***** Material for this exercise
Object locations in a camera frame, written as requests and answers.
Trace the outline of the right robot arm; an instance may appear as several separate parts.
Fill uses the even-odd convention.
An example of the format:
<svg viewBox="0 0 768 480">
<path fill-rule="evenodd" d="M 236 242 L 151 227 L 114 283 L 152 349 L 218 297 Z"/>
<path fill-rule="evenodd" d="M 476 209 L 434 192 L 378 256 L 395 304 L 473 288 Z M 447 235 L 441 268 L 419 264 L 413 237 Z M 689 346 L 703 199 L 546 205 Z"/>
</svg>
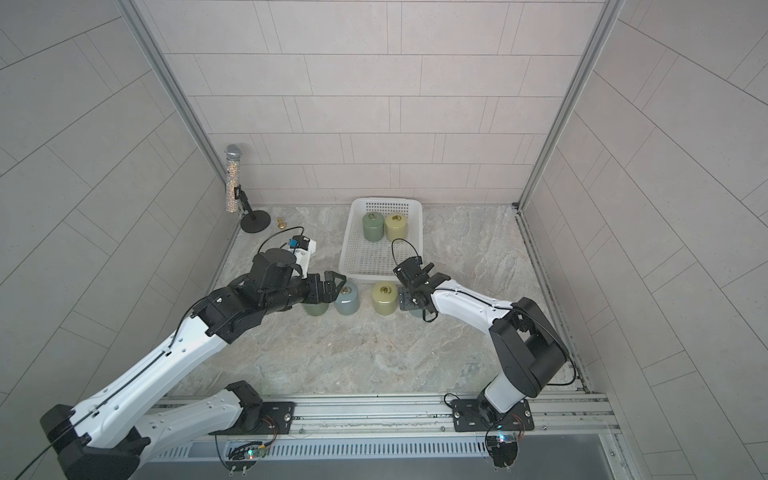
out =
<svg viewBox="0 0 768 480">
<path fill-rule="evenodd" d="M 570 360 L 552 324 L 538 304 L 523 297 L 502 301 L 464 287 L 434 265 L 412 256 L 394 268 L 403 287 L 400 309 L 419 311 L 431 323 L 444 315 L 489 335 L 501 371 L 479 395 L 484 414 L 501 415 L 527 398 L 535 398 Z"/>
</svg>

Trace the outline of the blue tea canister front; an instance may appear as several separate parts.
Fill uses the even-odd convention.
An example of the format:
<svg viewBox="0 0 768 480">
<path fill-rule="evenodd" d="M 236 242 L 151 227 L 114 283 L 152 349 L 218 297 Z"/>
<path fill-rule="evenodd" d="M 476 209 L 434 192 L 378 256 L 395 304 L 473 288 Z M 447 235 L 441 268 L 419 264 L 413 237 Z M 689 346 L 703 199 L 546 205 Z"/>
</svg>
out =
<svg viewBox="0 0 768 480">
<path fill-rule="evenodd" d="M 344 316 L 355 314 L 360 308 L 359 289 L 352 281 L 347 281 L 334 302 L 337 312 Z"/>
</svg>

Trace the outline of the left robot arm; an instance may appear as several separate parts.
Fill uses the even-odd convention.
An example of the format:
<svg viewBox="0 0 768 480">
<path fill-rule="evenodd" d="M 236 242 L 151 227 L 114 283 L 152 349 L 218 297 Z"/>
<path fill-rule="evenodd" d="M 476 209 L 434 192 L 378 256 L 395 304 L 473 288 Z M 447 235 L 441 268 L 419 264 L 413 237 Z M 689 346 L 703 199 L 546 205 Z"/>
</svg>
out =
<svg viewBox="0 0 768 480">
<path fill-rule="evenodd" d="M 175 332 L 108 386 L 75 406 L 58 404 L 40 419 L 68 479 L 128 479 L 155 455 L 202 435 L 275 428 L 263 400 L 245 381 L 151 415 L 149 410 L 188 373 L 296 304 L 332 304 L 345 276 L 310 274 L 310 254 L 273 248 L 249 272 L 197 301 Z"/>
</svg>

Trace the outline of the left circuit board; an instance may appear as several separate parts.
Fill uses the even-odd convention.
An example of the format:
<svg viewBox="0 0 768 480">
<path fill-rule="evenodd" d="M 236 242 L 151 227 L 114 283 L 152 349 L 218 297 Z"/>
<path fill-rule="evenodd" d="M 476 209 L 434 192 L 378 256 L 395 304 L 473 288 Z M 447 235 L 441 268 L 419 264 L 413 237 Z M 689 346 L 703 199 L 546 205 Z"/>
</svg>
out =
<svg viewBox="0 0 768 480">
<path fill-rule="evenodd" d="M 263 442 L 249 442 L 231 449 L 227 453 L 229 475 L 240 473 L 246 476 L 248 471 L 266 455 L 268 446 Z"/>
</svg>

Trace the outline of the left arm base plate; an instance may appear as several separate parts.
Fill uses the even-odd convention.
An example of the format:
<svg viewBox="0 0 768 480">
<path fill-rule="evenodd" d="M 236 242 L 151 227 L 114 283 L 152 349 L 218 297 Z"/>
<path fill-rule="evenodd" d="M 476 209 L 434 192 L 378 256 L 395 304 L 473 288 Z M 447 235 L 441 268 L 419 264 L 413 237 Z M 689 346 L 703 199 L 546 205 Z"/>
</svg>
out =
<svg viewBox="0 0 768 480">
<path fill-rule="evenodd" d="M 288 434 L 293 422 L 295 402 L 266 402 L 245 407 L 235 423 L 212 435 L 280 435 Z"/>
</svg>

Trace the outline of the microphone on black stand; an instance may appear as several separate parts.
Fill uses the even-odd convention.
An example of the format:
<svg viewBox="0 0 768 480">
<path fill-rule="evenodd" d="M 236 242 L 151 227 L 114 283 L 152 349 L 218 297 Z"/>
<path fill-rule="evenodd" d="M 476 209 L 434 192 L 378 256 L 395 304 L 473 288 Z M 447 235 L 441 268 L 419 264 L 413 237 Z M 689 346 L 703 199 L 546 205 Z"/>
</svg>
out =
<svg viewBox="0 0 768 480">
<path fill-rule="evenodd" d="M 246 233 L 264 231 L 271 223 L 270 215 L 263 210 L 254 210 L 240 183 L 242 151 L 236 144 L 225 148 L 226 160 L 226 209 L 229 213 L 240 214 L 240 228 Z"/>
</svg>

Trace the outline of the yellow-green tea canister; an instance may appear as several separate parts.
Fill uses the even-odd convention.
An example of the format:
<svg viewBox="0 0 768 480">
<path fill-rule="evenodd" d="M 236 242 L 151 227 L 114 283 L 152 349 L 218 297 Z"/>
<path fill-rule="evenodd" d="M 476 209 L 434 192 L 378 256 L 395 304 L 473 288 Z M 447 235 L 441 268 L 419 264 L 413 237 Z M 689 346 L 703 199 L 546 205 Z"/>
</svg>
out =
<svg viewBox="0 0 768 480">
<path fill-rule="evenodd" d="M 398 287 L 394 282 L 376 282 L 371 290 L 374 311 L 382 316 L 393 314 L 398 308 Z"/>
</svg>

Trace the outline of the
**********
***** Material for this exercise
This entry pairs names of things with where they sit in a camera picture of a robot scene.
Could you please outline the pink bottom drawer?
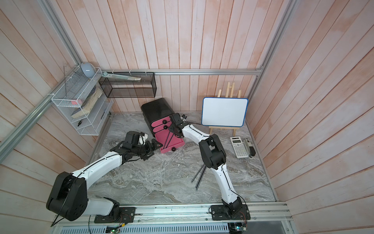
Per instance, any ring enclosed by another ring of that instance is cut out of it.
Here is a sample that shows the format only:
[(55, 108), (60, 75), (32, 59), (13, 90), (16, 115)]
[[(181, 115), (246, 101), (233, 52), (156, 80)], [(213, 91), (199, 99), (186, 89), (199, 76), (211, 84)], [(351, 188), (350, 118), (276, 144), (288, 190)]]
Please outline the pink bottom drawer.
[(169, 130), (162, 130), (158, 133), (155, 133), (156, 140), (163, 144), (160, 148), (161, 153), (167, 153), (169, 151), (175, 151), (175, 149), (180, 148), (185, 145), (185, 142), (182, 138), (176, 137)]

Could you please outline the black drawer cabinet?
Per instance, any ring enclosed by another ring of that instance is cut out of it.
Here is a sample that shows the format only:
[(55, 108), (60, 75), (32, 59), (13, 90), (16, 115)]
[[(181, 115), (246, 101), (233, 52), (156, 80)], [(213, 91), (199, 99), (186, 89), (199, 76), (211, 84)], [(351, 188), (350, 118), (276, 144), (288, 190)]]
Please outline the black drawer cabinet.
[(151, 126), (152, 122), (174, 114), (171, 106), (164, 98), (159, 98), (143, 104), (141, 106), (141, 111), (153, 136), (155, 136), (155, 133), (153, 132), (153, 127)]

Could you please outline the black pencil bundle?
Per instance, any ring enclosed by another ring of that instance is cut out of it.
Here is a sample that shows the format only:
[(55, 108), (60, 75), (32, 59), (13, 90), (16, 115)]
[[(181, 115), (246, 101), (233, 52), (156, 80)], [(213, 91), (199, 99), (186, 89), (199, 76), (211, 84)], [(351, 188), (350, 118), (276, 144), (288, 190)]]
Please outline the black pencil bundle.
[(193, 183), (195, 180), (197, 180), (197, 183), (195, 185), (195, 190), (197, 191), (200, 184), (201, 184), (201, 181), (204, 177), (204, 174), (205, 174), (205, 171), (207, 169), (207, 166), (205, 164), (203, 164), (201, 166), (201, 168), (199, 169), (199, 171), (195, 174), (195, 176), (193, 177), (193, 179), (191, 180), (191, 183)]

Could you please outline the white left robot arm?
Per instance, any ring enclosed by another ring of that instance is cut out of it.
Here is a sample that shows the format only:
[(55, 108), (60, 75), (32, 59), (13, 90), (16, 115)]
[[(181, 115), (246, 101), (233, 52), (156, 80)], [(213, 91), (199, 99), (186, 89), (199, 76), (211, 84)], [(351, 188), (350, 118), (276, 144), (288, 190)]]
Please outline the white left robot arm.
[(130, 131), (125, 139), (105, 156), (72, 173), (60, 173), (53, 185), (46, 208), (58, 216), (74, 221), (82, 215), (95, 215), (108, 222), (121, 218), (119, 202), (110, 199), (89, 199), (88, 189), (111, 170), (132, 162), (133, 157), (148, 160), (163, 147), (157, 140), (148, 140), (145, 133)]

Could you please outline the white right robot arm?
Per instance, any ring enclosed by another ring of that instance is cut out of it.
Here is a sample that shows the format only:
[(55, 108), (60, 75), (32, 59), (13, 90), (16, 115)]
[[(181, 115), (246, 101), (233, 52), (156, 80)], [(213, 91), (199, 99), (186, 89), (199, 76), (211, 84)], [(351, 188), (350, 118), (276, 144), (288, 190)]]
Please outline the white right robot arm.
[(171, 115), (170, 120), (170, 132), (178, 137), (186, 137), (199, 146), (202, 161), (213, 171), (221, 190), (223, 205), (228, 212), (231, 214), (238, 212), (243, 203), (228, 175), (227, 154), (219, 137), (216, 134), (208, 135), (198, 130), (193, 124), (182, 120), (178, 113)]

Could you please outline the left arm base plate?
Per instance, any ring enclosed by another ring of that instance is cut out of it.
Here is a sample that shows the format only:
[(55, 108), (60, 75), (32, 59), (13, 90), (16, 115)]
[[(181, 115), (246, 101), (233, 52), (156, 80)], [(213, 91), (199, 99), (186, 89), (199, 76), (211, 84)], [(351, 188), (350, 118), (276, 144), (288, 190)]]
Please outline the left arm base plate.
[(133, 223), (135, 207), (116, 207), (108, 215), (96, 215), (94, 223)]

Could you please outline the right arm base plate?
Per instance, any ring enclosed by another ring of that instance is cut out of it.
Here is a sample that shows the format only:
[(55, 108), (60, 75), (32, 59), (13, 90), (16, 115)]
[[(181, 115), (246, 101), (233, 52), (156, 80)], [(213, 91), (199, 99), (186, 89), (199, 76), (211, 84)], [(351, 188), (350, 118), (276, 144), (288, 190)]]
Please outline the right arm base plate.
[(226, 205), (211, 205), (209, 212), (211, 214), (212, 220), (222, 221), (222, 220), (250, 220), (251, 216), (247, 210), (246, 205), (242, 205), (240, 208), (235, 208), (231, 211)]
**********
***** Material for this exercise
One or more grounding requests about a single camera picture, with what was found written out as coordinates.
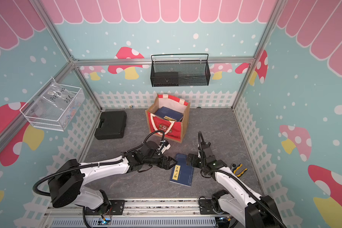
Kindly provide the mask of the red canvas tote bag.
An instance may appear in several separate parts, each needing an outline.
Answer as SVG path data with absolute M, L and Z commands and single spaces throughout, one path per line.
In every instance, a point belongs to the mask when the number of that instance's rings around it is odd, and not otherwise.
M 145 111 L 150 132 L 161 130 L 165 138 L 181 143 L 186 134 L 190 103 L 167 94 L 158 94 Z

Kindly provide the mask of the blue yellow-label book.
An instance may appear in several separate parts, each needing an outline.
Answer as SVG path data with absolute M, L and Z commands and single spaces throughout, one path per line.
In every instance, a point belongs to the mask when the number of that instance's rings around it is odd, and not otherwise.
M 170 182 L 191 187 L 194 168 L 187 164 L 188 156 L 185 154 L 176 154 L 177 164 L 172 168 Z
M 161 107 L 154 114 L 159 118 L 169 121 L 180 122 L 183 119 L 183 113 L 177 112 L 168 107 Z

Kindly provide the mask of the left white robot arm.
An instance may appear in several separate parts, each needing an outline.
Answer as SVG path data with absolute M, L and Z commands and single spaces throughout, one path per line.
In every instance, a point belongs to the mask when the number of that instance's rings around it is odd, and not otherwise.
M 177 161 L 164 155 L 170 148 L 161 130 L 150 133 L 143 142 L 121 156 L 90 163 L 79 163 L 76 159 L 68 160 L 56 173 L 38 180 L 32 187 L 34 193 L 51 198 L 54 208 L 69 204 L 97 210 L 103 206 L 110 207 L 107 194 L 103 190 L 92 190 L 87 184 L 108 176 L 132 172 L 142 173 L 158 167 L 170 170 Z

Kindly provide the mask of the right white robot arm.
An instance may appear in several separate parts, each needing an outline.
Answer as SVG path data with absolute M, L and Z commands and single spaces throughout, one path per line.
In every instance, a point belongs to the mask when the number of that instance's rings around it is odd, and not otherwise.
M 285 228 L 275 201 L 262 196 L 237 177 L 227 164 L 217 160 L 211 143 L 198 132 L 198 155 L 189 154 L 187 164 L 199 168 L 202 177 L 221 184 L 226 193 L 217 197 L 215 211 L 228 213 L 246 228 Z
**********
- Task details -
In the records above, how many lines contain the word "written"? State only the number.

- Exercise output -
2